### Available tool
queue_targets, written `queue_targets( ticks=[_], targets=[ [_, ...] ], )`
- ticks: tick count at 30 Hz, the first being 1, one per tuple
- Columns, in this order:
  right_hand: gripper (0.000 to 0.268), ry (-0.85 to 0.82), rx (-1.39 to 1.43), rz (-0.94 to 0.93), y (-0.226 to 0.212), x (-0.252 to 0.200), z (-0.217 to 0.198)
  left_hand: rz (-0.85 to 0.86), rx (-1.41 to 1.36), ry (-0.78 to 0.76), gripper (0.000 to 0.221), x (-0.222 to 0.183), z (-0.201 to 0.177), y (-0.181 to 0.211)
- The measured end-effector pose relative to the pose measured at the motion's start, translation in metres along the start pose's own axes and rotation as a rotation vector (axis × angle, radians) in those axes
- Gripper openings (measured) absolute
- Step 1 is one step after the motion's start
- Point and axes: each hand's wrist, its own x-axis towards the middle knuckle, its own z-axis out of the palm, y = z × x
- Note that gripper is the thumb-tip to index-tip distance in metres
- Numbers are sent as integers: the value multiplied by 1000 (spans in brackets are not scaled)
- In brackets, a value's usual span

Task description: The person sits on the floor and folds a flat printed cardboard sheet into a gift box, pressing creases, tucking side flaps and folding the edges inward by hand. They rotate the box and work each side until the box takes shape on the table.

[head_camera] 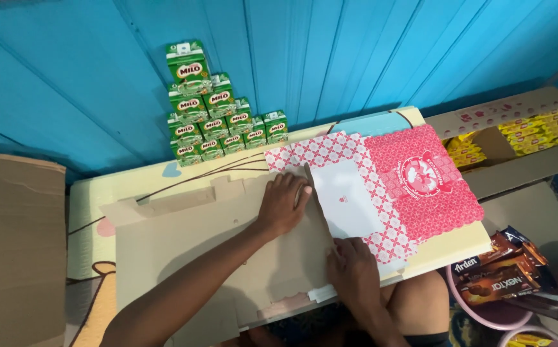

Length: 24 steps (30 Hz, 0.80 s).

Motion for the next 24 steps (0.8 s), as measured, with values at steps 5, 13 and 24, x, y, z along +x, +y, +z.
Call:
queue_targets(
  ticks=[5, 13, 24],
  targets=[
    [36, -220, 152, 404, 5, 15, -13, -30, 13, -128, 28, -6, -22, 11],
    [35, -107, 153, 378, 18, 59, -42, 69, 21, -163, 41, -6, -96, 38],
    [33, 75, -6, 85, -22, 163, -186, 129, -210, 77, 50, -43, -165, 100]
  ],
)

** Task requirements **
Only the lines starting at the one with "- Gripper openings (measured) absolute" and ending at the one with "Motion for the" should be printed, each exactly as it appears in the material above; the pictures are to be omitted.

** Result **
- Gripper openings (measured) absolute
- Step 1 is one step after the motion's start
- Point and axes: each hand's wrist, its own x-axis towards the middle knuckle, its own z-axis out of the palm, y = z × x
- Note that gripper is the thumb-tip to index-tip distance in metres
- Numbers are sent as integers: the value multiplied by 1000 (spans in brackets are not scaled)
- In brackets, a value's usual span

Task description: The person sits on the floor and folds a flat printed cardboard sheet into a gift box, pressing creases, tucking side flaps and folding the edges inward by hand. They rotate the box and work each side until the box takes shape on the table.

[head_camera] 

Length: 24 steps (30 Hz, 0.80 s).

Motion for the next 24 steps (0.8 s), as measured, with values at steps 5, 13 and 24, x, y, z along +x, +y, +z.

Nothing more will be written for this answer.